United States District Court, E.D. Texas, Sherman Division

September 26, 2019

JOHN S. VANDERBOL III
v.
STEPHANIE A. TULLER, ET AL.

          Nowak, Judge.

          MEMORANDUM ADOPTING REPORT AND RECOMMENDATION OF UNITED STATES MAGISTRATE JUDGE

          AMOS L. MAZZANT, UNITED STATES DISTRICT JUDGE.
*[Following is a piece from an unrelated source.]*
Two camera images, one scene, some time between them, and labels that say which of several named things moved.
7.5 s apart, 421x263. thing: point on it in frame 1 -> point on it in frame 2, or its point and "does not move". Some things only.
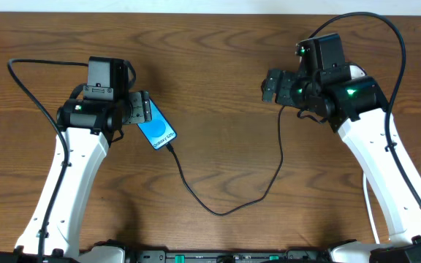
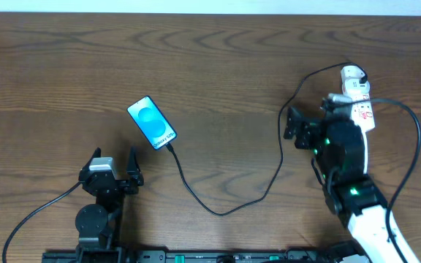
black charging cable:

         Came on for consideration the report of the United States Magistrate Judge in this action, this matter having been heretofore referred to the Magistrate Judge pursuant to 28 U.S.C. § 636. On August 26, 2019, the Report of the Magistrate Judge (“Report”) (Dkt. #109) was entered containing proposed findings of fact and recommendations that Defendants James Moss, Jensen Schwartz-Vanderbol, the State of Oklahoma, and the State of Texas’s Motions to Dismiss (Dkts. #29; #42; #43; #44) be granted, and further recommending that Defendant Schwartz-Vanderbol’s Motion to Vacate Clerk’s Entry of Default (Dkt. #56) be granted, the Clerk’s Entry of Default against Defendant Schwartz-Vanderbol be set aside (Dkt. #41), Plaintiff’s Motion for Default Judgment against Defendant Tuller (Dkt. #57) and Plaintiff’s Motion for Default Judgment against Schwartz-Vanderbol (Dkt. #63) each be denied. The Report additionally recommended that each of Plaintiff’s Motion for Emergency Injunctive Relief (Dkt. #5), Plaintiff’s Motion for Preliminary Injunctive Relief (Dkt. #8), Plaintiff’s Request for Preliminary Injunction (Dkt. #24), Plaintiff’s Motion for Relief and Notice of Defendant’s Non-Compliance (Dkt. #49), and Plaintiff’s Motion for Emergency Relief (Dkt. #69) be denied, and to the extent affirmative relief was sought in any of Plaintiff’s Responses and/or Construed Responses (Dkts. #46; #49; #58; #62; #74; #90; #92) that such relief be denied. The report finally ordered that Plaintiff’s Motion for Leave to File Plaintiff’s 4th Amended Complaint (Dkt. #98) be denied. Having received the report of the Magistrate Judge, having considered Plaintiff’s Objections (Dkt. #110), and having conducted a de novo review, the Court is of the opinion that the Magistrate Judge’s report should be adopted as set forth herein.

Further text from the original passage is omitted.